_PROBLEM DETAILS_: The lines from the start of the records through the one containing "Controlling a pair" are to be transcribed exactly, and nothing else.

[Start of Attachment]

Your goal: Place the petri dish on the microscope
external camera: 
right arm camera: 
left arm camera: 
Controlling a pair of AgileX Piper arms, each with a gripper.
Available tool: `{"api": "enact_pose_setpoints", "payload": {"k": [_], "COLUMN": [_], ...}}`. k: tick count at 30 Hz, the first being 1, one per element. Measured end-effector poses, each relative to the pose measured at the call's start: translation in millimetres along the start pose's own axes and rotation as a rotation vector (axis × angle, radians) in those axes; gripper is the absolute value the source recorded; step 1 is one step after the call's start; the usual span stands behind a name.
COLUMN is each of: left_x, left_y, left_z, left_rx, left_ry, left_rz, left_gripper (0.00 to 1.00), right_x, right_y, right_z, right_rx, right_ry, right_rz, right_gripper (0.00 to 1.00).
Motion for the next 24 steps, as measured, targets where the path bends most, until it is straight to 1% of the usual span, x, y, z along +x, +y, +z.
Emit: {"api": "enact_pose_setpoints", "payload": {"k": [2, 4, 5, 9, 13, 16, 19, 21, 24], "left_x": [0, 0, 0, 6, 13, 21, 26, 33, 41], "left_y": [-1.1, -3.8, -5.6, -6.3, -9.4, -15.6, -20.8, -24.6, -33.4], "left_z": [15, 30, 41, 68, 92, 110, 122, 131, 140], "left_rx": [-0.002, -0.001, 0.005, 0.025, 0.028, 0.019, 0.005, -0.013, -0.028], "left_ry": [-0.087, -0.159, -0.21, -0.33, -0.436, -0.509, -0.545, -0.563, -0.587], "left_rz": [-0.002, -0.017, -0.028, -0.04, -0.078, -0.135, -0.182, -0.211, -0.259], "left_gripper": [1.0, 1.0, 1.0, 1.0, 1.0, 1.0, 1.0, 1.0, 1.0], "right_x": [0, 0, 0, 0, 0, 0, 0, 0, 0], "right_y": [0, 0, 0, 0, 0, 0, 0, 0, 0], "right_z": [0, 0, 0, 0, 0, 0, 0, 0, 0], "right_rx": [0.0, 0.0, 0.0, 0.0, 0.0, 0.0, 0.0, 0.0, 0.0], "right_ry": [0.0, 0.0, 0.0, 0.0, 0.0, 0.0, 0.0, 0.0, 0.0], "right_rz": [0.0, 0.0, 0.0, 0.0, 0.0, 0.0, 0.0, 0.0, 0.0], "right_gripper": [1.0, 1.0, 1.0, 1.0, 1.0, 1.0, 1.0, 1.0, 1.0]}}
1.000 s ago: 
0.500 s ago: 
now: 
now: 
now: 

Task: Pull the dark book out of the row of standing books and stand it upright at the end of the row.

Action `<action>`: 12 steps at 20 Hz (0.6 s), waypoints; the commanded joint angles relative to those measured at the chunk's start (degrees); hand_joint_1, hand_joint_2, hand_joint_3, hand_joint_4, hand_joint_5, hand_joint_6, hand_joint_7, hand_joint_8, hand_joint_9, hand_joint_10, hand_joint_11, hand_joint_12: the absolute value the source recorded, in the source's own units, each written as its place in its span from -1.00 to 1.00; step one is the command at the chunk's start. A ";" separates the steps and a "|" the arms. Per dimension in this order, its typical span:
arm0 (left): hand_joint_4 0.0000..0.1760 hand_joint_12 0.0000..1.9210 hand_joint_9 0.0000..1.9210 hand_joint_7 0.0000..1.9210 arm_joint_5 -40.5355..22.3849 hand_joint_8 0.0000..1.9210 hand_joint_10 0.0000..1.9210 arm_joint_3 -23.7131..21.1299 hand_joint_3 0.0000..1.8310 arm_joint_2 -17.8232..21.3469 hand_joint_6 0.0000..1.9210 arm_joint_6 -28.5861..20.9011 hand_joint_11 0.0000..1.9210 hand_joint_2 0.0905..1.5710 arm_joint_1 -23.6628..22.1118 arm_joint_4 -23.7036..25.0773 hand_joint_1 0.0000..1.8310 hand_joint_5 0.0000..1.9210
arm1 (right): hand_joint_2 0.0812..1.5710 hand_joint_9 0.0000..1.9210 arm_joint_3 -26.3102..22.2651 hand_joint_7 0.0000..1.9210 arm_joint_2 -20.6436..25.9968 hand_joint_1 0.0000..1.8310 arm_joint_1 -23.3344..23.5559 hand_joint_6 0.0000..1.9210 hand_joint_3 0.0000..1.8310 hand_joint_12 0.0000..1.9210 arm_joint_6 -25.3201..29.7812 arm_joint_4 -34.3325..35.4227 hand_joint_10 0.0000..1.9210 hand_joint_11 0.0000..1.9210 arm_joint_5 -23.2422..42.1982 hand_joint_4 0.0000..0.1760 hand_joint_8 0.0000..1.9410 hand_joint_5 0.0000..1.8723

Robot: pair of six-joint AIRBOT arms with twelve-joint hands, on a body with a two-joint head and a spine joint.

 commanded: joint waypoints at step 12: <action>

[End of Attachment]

_RESPONSE BOX_:
Your goal: Place the petri dish on the microscope
external camera: 
right arm camera: 
left arm camera: 
Controlling a pair of AgileX Piper arms, each with a gripper.

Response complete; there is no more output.